Bispo-Profeta Manuel Martins
Tive a graça de ser um dos seus
muitos amigos. Uma amizade que foi crescendo à medida que íamos dando conta das
nossas afinidades ideológicas e pastorais. Conheci-o já nos anos 1980. Mas em
1978, tendo eu passado meteoriticamente, como professor, numa escola de Setúbal,
ouvia os meus colegas professores falarem do Bispo que também estendia a roupa
na varanda de sua casa e
andava na rua, ia ao café e falava a toda a gente.
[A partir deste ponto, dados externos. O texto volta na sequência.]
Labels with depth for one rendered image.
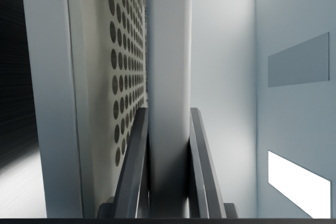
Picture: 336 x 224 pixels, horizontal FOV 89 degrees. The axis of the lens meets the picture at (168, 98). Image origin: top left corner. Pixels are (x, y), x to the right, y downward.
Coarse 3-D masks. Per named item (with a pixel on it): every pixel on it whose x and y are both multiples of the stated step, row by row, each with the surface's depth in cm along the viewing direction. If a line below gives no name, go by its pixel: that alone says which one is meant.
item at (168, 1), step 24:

Fui apanhado no Porto, pela sua páscoa e, por isso, pude
participar na sua celebração, neste dia 26 de Setembro, numa diocese sede
vacante onde a dor da Páscoa do seu Bispo António Francisco continua muito viva
e a mover todos os corações, e onde o nosso VISIONÁRIO (que eu+Isaías visitámos
momentos antes desta celebração) aguarda também a sua graça pascal!
Em 3 de Março deste ano, Manuel Martins teve a amabilidade
de nos distinguir – a mim e ao Isaías – não só com um almoço, mas também com um
livro a cada um, com comoventes dedicatórias que seria vaidade aqui transcrever...
Curioso: o livro que me deu a mim, tem um subtítulo – Homilias de um Bispo de todos e para todos
(2015) – quase parafraseando o título do meu primeiro – Uma Igreja de Todos e de Alguém (2012). Na capa, além dele, a
saudar o Papa Paulo VI que o nomeou como 1º Bispo da recém-criada Diocese de
Setúbal, e atrás dele, aquele que, segundo ele próprio me disse dias depois da
sua partida deste mundo, fora seu “Padrinho” de ordenação episcopal, o Bispo
António Marcelino que, além de prefaciar o meu 1º livro, prefaciou também o PENITÊNCIA E CONFISSÃO DOS PECADOS – POR QUE
SIM? (2013), que já não veria, por,
entretanto, ter partido para Deus em Outubro de 2013.
Como que adivinhando o que se estaria a passar, neste
domingo à tarde – 17:25 -, tentei falar com o Bispo Manuel Martins para a casa
dos seus familiares onde tinha passado a residir. Queria desafiá-lo a ir estar
connosco num Seminário Internacional na Faculdade de Letras da Universidade do
Porto, incidindo sobre
Missionários e
Missões na África à luz do Pensamento Social Cristão novecentista
e, numa boa parte, incidiria sobre sobre a figura de Vieira
Pinto:
Missão
em Moçambique à luz do Concílio Vaticano II:
Memória e testemunho missionário
- Ir. Carmo Ribeiro (Irmãs Missionárias Combonianas)
- P.e Pedro Fernandes (Missionários do Espirito Santo)
- P.e José Luzia (Arquidiocese de Nampula- Moçambique) –
Memória e testemunho missionário
- Ir. Carmo Ribeiro (Irmãs Missionárias Combonianas)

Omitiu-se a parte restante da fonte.